- _To do_
From the records below, please return each line that holds the word "asks".

- _Provided information_
+++

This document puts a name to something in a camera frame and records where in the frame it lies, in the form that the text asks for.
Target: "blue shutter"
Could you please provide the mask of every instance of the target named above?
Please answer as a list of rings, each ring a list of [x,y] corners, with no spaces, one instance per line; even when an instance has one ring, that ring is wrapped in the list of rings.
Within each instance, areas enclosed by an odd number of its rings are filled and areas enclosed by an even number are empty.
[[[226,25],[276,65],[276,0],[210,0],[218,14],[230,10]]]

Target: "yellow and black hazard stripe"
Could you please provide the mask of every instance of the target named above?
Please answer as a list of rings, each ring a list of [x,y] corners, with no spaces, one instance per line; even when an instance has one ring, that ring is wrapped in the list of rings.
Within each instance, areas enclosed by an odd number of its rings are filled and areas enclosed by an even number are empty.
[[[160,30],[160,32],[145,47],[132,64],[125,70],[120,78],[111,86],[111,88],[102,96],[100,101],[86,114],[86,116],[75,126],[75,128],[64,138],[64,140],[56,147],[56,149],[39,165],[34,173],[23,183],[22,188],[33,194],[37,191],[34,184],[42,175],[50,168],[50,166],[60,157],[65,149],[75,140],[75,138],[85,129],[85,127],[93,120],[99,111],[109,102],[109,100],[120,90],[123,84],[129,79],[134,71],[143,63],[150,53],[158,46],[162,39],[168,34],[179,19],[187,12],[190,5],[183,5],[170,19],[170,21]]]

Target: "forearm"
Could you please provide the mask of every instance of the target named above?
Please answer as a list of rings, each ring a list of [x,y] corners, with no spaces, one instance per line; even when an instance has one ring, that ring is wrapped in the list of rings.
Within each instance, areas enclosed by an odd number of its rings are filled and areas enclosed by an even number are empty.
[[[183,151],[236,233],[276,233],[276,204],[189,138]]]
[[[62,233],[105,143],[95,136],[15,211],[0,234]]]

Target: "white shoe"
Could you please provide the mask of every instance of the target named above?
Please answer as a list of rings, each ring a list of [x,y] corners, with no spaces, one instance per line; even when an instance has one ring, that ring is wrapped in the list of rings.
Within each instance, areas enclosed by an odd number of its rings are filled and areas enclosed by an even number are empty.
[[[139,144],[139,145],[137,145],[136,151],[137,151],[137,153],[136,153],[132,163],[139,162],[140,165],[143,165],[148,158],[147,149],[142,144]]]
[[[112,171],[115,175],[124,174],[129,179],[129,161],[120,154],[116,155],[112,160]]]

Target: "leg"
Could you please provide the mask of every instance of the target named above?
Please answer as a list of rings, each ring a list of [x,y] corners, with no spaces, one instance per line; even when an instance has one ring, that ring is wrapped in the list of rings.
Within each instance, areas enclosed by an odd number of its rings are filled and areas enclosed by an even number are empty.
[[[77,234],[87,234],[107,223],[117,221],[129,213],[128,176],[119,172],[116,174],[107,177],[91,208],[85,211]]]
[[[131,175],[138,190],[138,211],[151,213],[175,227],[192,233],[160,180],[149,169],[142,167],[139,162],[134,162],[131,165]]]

+++

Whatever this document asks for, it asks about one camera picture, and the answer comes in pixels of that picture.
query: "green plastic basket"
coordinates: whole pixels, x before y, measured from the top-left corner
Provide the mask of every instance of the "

+++

- _Solution to the exercise_
This document puts a name to something in a camera frame and records where in the frame it lies, in the form that the text asks for.
Whatever this document asks for, it asks about one camera picture, and the answer comes in pixels of that picture.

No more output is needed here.